* **DIRECTIONS**: Nothing outside the range is wanted. Repeat exactly the lines below from the one with "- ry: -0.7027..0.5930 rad" through the one with "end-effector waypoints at".

━━━━━ SUPPLIED INFORMATION

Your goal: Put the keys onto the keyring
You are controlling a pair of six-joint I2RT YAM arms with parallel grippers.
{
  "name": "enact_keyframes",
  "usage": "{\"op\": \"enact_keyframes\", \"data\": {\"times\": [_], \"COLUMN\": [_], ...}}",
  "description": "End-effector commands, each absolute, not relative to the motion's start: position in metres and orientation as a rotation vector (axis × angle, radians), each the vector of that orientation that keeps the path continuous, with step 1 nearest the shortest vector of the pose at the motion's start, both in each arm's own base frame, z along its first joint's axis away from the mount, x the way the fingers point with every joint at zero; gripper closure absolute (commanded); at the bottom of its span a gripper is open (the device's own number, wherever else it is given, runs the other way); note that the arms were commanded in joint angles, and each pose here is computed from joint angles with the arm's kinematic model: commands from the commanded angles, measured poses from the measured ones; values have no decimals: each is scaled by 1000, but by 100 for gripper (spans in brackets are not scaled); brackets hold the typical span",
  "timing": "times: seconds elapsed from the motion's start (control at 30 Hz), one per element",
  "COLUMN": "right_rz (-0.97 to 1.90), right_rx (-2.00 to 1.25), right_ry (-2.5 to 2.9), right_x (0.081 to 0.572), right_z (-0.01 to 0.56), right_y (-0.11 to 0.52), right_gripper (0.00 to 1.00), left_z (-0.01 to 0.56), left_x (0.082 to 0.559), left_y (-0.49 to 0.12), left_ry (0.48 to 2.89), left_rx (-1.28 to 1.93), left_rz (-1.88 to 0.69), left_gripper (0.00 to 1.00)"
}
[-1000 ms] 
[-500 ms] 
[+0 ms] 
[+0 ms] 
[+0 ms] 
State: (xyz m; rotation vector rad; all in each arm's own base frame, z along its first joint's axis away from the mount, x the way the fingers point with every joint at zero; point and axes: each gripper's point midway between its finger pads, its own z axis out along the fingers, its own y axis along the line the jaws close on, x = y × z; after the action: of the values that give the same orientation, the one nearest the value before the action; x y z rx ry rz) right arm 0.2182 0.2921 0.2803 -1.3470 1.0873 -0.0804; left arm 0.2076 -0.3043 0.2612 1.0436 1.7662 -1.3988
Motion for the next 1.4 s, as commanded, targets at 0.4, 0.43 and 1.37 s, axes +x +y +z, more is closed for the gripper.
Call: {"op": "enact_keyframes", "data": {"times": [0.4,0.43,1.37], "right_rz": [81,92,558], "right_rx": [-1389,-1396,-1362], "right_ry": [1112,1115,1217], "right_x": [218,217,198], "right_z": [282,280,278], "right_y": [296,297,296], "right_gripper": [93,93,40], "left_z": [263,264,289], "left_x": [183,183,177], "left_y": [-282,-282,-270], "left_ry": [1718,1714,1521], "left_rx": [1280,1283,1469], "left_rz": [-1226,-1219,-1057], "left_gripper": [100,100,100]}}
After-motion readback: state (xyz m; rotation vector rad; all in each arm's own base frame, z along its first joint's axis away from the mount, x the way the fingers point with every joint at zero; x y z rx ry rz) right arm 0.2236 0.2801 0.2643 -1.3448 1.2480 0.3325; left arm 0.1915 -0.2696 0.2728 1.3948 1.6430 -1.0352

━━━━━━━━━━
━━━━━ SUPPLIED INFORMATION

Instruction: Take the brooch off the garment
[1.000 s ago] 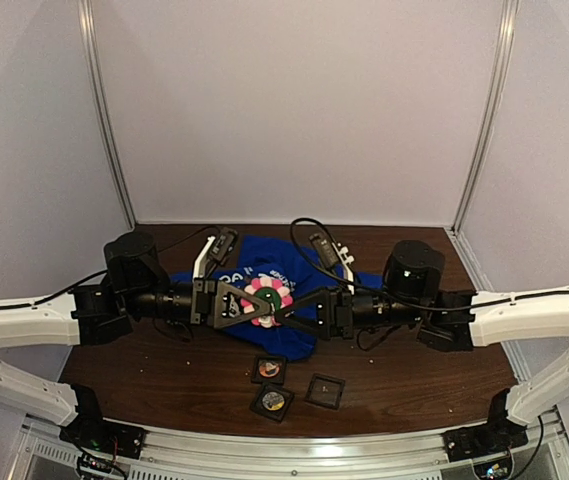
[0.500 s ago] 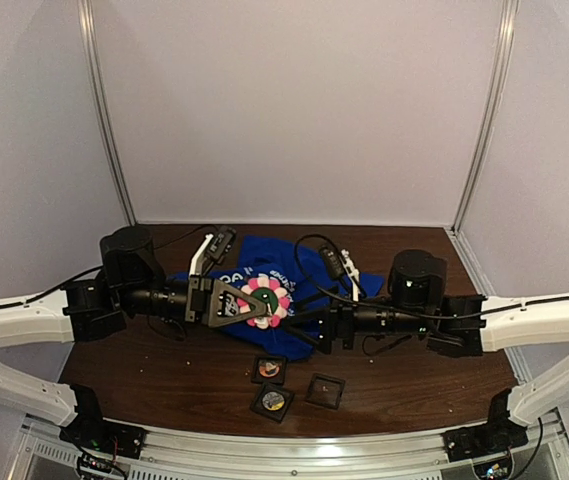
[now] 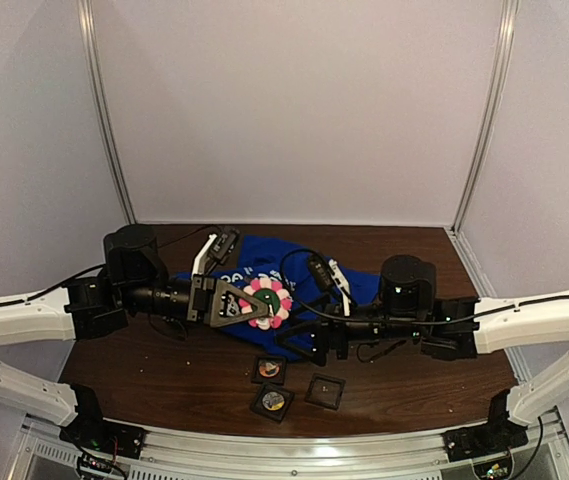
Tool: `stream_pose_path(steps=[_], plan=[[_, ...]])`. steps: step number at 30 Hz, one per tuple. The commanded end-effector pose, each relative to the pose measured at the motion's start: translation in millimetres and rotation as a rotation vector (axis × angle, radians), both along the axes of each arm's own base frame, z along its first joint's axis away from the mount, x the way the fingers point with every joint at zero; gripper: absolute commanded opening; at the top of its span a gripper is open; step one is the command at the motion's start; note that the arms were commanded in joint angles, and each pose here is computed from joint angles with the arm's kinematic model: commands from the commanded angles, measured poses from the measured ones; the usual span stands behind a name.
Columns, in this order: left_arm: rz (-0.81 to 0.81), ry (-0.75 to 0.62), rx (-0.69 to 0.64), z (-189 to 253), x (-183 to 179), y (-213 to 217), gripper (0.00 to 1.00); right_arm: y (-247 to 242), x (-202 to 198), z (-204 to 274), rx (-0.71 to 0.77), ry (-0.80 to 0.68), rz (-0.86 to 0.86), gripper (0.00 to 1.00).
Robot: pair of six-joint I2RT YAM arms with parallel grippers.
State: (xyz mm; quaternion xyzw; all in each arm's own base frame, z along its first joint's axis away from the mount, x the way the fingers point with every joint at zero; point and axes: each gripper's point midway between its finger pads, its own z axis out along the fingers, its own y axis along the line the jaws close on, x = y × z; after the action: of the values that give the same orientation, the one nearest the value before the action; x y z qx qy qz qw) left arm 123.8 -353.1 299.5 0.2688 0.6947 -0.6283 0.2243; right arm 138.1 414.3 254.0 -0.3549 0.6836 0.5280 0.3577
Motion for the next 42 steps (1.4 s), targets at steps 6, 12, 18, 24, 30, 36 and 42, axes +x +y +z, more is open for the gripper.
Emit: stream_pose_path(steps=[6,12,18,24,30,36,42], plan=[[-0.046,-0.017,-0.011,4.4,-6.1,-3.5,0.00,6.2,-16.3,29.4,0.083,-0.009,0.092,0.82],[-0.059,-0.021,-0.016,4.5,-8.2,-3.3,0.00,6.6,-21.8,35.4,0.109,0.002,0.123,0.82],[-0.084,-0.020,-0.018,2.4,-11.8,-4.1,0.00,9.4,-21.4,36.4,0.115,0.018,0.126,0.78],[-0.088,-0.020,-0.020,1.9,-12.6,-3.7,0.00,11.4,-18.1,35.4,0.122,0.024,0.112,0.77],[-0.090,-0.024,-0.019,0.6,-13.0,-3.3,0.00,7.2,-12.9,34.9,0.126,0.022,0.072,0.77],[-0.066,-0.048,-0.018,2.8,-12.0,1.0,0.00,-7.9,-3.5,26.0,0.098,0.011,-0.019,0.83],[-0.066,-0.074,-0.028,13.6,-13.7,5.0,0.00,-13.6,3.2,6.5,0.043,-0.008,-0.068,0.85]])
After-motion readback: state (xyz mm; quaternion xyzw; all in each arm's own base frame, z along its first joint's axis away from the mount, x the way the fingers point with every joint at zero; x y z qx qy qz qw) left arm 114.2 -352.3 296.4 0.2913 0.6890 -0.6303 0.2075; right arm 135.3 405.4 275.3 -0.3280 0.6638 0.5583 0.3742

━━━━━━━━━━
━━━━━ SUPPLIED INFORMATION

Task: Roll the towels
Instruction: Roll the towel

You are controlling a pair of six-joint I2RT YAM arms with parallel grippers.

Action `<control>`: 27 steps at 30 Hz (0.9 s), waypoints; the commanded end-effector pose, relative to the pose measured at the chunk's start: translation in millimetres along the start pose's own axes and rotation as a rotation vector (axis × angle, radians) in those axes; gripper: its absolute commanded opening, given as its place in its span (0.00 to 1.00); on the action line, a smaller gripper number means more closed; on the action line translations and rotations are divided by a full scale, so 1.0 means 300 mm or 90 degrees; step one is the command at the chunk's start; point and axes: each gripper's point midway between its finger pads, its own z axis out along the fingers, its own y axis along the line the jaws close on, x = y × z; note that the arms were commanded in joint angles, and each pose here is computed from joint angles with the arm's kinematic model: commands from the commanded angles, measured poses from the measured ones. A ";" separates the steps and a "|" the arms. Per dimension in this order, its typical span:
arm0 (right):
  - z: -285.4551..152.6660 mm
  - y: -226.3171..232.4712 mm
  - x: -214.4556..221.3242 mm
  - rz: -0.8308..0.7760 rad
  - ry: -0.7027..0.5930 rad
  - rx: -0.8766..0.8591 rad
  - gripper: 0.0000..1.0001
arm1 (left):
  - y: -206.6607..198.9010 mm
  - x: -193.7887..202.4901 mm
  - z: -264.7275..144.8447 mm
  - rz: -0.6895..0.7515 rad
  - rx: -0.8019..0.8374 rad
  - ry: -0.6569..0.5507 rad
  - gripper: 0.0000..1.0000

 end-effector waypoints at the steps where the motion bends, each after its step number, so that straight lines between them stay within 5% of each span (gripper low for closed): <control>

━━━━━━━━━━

* **PROBLEM SOLUTION**:
  - ry: -0.7027..0.5930 rad
  - rx: -0.8766..0.8591 rad
  - gripper: 0.0000..1.0001
arm1 (left):
  - y: -206.6607..198.9010 mm
  - x: -193.7887..202.4901 mm
  - z: -264.7275..144.8447 mm
  - rz: -0.6895..0.7515 rad
  - rx: -0.8019..0.8374 rad
  - ry: -0.6569..0.5507 rad
  - gripper: 0.0000..1.0000

 end-effector waypoints at the steps where the motion bends, each after its step number, so that straight lines between them stay within 5% of each span (gripper low for closed): <control>

Nothing else remains for this exercise.